Your instructions
Copy the lines below verbatim. Begin with the first and end with the line containing "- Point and".

Dataset extract

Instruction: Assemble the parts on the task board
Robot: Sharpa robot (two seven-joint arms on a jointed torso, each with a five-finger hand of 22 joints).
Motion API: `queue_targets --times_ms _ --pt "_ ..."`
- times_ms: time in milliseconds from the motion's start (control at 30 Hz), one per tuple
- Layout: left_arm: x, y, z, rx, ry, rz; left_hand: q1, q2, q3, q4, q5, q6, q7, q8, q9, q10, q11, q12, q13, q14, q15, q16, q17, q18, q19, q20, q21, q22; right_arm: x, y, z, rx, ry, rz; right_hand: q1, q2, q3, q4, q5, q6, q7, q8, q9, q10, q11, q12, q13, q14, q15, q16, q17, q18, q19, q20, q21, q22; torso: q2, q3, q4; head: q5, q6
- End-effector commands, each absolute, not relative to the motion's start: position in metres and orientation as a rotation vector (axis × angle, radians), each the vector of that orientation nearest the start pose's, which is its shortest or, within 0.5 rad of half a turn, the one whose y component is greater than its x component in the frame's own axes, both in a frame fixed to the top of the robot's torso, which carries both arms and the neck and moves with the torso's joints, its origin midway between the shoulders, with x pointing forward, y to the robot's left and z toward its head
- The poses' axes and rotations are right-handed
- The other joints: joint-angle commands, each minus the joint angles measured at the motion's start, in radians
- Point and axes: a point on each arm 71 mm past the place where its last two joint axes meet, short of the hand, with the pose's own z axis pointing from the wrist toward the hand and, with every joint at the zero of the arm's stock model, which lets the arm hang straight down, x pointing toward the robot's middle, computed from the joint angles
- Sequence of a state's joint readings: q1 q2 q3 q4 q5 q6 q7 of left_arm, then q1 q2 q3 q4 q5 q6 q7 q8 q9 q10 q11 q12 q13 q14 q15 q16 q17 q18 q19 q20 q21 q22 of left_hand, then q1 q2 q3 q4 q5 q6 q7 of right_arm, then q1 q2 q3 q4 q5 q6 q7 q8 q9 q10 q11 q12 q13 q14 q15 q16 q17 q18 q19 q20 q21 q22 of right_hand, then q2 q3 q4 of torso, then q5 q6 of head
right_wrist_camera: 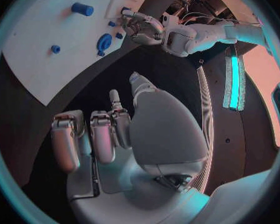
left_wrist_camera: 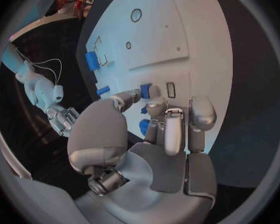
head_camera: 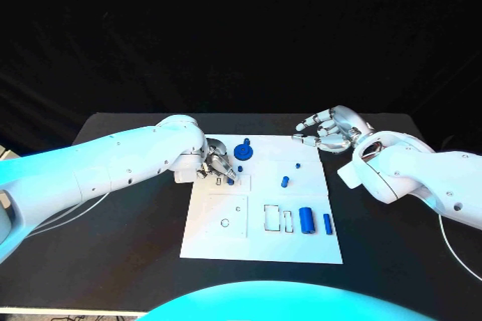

Task solution
Instruction: Assemble the parts on the task board
Robot: Sharpa robot (two seven-joint arms on a jointed torso, each with a five-finger hand of 22 joints).
Motion API: `queue_targets --times_ms _ --pt "_ ..."`
- times_ms: time in milliseconds from the motion's start (control at 30 Hz), one per tuple
- Layout: left_arm: x, y, z, rx, ry, rz; left_hand: q1, q2, q3, q4, q5, q6, q7, q8, q9, q10, q11, q12, q13, q14, q15, q16, q17, q18, q19, q20, q21, q22; right_arm: x, y, z, rx, ry, rz; right_hand: q1, q2, q3, q4, q5, q6, q7, q8, q9, q10, q11, q12, q13, q14, q15, q16, q17, q18, q19, q20, q21, q22; torso: q2, q3, q4; head: q5, q6
- End-effector commands, each absolute, not relative to the motion's start: position in metres and orientation as a rotation vector (axis × angle, radians), each the vector of that orientation nearest the start pose's, which is its shortest or, within 0.5 rad of half a turn, the one whose y component is greater than its x component in the frame's own axes, both in a frame fixed to the top of the robot's torso, which carries both arms and the neck and moves with the torso's joints, its origin midway between the shoulders, with x pointing forward, y to the robot's left and z toward its head
- The poses' axes and rotations are right-handed
- The other joints: joint-angle commands, each minus the joint angles measured at the motion's start, in radians
- Point and axes: a point on each arm 71 mm past the place where its last two joint axes meet, short of the hand, with the pose's own z axis pointing from the wrist toward the hand and, with every joint at the zero of the arm's stock model, which lets the arm hang straight down, x pointing toward the robot's middle, computed from the joint angles

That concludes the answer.